The Others
Tout est question de point de vue. 2001 était censée être une année marquée sous le signe d’une odyssée spatiale à l’intelligence artificielle, mais je préfère l’observer avec un siècle de recul, à travers le kaléidoscope bleuté que composent les yeux de Nicole Kidman...
De retour de Montmartre, version 1900, et de sa tuerie baroque signée Baz Luhrmann - Moulin Rouge, pour ceux qui ont osé rater cet orgasme cinématographique sous acide - vous êtes invités à repartir au plus tôt vers l’une des îles anglo-normandes, version fin de guerre 39-45, pour découvrir The Others, petit dernier de l’espagnol Alejandro Amenabar. En deux mots, pour ceux qui ne le connaîtraient pas, Amenabar fait partie de la classe des "jeunes réalisateurs qui font des films qui tuent alors qu’ils ont même pas 30 ans et ça vous dégoûte d’essayer de faire du cinéma avec des potes", avec ses petits camarades Fincher, Aronofsky et autres ; je pense que vous voyez le genre...
Réalisateur de Tesis en 1996 et d’Abre Los Ojos en 1997, Amenabar ne se limite pas seulement à la réalisation de ses films : il les écrit également, en compose la musique, et participe sans doute à l’exportation, malheureusement trop faible, du cinéma espagnol à travers le monde. Un exemple : Abre Los Ojos (Ouvre les yeux) s’est ramassé en salles chez nous et a bénéficié d’un accueil enthousiaste mais discret au Festival de Sundance. Il y a pourtant fort à parier que le remake US, Vanilla Sky, produit par Tom Cruise, réalisé par Cameron Crowe, avec Tom Cruise et sa nouvelle compagne TéléStar, j’ai nommé Penelope Cruz, bénéficiera d’une promotion et d’un accueil d’une toute autre échelle...

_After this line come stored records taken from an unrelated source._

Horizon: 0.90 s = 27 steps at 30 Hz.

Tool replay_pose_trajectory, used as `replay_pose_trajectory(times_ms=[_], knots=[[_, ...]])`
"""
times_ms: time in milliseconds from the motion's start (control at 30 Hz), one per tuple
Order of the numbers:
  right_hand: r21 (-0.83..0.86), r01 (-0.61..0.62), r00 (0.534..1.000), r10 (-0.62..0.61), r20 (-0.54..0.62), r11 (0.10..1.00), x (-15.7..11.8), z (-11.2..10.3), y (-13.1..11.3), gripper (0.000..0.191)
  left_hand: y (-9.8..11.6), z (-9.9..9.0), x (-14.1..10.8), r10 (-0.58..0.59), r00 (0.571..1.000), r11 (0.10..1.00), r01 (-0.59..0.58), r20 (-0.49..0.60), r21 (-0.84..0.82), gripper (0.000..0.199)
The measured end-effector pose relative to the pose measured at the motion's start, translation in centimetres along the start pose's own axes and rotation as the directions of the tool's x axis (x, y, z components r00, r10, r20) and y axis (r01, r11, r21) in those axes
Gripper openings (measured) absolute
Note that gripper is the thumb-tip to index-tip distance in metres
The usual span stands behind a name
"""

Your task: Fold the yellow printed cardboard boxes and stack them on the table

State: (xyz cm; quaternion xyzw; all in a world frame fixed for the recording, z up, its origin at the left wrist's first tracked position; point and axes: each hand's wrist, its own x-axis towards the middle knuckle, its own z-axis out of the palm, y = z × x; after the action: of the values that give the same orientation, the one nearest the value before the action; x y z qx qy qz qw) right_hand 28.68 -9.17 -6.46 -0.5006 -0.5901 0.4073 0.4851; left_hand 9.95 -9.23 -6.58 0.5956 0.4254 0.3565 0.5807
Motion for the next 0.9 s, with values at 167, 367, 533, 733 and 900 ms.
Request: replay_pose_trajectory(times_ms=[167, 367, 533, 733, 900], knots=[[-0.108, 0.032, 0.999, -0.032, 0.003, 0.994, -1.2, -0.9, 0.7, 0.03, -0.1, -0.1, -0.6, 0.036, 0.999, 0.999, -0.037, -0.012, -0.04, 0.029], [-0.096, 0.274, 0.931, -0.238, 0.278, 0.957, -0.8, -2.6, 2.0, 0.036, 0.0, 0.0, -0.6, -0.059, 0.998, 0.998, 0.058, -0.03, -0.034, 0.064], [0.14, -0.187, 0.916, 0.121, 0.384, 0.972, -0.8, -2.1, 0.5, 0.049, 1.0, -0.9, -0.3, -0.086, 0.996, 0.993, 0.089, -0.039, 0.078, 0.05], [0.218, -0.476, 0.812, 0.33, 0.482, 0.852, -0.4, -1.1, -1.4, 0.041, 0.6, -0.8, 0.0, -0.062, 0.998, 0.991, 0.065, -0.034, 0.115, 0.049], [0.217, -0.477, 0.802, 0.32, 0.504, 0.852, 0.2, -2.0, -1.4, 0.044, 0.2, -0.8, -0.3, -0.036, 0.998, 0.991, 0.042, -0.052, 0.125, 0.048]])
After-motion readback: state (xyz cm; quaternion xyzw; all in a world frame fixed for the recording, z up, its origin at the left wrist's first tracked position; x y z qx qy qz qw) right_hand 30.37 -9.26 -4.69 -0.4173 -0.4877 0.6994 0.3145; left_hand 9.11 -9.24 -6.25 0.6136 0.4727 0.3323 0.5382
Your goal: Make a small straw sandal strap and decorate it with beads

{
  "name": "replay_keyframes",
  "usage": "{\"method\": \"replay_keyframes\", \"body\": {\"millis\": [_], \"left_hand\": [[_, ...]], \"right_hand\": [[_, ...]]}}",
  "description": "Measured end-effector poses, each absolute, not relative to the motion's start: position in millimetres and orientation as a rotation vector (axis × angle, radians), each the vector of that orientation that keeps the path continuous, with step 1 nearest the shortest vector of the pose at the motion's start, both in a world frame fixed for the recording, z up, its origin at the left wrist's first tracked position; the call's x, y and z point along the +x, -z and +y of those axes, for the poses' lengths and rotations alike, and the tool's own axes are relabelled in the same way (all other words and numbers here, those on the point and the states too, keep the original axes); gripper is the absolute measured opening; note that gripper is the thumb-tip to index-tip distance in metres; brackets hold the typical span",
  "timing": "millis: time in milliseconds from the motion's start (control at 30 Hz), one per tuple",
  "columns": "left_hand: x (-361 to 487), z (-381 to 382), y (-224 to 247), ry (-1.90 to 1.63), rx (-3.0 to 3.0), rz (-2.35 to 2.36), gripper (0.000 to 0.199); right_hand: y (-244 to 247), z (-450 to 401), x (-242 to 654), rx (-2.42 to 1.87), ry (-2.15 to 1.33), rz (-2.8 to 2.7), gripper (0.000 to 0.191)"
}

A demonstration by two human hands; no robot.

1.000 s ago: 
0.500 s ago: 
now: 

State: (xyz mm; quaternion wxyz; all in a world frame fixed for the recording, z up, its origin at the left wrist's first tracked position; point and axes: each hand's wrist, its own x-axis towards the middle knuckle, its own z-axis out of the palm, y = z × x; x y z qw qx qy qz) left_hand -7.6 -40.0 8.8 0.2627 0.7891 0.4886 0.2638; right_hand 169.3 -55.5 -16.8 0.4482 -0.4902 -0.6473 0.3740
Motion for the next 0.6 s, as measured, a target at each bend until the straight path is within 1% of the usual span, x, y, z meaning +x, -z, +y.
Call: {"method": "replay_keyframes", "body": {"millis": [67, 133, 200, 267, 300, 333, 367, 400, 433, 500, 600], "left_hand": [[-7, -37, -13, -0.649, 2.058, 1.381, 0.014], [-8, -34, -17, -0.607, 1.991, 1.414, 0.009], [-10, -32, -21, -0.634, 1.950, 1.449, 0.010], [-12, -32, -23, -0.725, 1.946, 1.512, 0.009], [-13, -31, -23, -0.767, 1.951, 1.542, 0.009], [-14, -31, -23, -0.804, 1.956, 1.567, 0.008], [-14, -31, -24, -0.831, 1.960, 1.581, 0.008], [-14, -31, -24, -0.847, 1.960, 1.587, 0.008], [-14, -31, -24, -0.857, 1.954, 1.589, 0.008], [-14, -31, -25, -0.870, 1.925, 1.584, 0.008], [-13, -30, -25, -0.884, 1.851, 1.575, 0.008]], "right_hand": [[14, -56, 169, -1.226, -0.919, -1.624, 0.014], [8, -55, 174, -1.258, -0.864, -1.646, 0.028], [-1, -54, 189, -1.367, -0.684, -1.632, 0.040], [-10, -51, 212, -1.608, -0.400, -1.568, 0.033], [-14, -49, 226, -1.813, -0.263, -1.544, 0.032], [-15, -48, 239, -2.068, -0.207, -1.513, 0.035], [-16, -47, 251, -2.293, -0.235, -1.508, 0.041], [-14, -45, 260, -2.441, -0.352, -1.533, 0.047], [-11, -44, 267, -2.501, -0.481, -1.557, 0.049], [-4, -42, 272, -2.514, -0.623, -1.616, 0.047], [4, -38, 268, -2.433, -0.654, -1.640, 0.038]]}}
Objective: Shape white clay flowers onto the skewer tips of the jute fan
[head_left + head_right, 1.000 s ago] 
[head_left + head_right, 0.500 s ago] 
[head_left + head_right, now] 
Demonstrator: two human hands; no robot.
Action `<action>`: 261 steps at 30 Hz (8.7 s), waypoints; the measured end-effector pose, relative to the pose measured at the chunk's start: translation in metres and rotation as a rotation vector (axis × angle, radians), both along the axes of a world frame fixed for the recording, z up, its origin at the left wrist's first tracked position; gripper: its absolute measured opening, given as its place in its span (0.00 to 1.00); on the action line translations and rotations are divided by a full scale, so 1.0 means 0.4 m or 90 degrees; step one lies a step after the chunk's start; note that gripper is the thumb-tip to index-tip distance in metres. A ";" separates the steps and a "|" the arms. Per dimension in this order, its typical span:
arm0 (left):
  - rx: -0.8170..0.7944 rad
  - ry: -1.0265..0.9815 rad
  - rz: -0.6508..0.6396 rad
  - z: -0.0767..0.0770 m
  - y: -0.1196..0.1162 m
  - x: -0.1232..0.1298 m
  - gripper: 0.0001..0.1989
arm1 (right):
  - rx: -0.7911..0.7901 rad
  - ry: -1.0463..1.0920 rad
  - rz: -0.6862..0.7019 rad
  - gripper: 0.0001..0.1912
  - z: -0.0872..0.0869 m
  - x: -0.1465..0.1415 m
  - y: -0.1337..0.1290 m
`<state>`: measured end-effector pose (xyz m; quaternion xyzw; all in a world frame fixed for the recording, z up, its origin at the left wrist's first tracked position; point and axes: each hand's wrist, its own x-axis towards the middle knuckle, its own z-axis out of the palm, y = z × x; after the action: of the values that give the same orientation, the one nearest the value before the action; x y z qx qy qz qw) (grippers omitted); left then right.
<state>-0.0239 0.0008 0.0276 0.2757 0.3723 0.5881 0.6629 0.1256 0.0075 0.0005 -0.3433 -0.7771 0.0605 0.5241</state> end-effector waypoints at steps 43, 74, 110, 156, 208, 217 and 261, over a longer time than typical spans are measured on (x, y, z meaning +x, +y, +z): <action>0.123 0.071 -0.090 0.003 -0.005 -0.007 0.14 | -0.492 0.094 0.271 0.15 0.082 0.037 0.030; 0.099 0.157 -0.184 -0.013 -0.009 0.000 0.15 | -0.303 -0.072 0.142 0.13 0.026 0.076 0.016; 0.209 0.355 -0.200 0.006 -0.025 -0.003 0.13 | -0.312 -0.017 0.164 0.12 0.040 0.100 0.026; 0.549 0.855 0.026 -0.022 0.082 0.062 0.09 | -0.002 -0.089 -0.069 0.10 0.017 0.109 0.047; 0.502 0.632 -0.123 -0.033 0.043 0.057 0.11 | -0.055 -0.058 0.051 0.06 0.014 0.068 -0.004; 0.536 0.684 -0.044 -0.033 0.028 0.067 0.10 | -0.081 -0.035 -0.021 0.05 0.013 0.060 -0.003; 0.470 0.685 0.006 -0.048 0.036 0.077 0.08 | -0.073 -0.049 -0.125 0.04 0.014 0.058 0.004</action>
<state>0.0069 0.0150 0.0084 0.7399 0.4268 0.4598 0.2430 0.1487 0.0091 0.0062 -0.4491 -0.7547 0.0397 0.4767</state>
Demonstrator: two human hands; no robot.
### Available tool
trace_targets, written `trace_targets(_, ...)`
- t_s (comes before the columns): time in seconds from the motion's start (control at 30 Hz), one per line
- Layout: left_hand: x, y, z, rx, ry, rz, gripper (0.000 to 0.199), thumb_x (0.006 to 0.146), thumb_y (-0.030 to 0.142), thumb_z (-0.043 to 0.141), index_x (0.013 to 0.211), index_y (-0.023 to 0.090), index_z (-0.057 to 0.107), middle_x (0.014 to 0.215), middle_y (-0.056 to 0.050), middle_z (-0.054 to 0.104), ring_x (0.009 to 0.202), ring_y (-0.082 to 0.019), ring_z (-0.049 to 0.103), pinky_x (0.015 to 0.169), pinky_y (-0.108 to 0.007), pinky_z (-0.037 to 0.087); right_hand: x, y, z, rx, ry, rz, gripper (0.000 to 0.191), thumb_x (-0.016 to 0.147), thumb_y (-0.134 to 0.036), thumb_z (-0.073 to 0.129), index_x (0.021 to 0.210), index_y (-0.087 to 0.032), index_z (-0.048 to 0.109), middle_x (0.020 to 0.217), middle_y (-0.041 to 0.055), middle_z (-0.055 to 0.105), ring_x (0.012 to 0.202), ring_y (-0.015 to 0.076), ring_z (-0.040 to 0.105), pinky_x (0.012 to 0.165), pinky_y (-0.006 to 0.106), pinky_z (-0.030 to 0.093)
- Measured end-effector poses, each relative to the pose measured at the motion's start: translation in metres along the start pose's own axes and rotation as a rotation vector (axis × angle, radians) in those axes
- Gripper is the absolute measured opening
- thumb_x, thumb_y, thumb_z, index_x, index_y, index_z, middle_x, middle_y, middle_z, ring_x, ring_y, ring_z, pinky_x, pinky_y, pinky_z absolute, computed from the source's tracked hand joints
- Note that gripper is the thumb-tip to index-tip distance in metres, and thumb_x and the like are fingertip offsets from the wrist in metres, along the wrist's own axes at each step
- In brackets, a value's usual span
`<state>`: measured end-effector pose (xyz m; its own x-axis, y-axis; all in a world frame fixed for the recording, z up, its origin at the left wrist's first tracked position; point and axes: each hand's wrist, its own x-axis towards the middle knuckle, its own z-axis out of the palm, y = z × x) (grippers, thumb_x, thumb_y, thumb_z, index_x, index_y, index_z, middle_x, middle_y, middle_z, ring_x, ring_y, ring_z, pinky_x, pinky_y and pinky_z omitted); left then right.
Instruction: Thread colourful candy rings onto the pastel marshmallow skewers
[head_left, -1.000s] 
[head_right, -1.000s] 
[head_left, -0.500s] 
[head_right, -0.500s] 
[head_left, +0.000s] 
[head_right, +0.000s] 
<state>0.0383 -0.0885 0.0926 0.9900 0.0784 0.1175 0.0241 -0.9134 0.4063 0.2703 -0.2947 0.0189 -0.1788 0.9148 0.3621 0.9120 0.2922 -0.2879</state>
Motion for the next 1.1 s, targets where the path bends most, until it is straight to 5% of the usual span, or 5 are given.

C’est toutefois de cet intérêt pour le potentiel d’Abre Los Ojos qu’est né The Others, première production américaine signée Amenabar, avec Nicole Kidman. Le film a cartonné aux Etats-Unis cet été, à la surprise générale, sauf celle de ceux qui suivaient Amenabar.
Le film débute sur Nicole Kidman qui se réveille en sursaut, en sueur, et le don d’Amenabar, c’est que ce simple plan, ces premières secondes, suffisent déjà à vous entraîner sur le sentier de son récit, son conte lugubre dans lequel vous allez plonger. Bien évidemment, vous ne le savez pas, et vous ne le saurez sans doute pas avant de sortir de la salle, mais son talent de scénariste allié à celui de réalisateur se trouve démontré dans cette simple entrée en matière, habilement écrite et parfaitement transcrite en images. La maîtrise de l’interprétation du non-dit par le spectateur...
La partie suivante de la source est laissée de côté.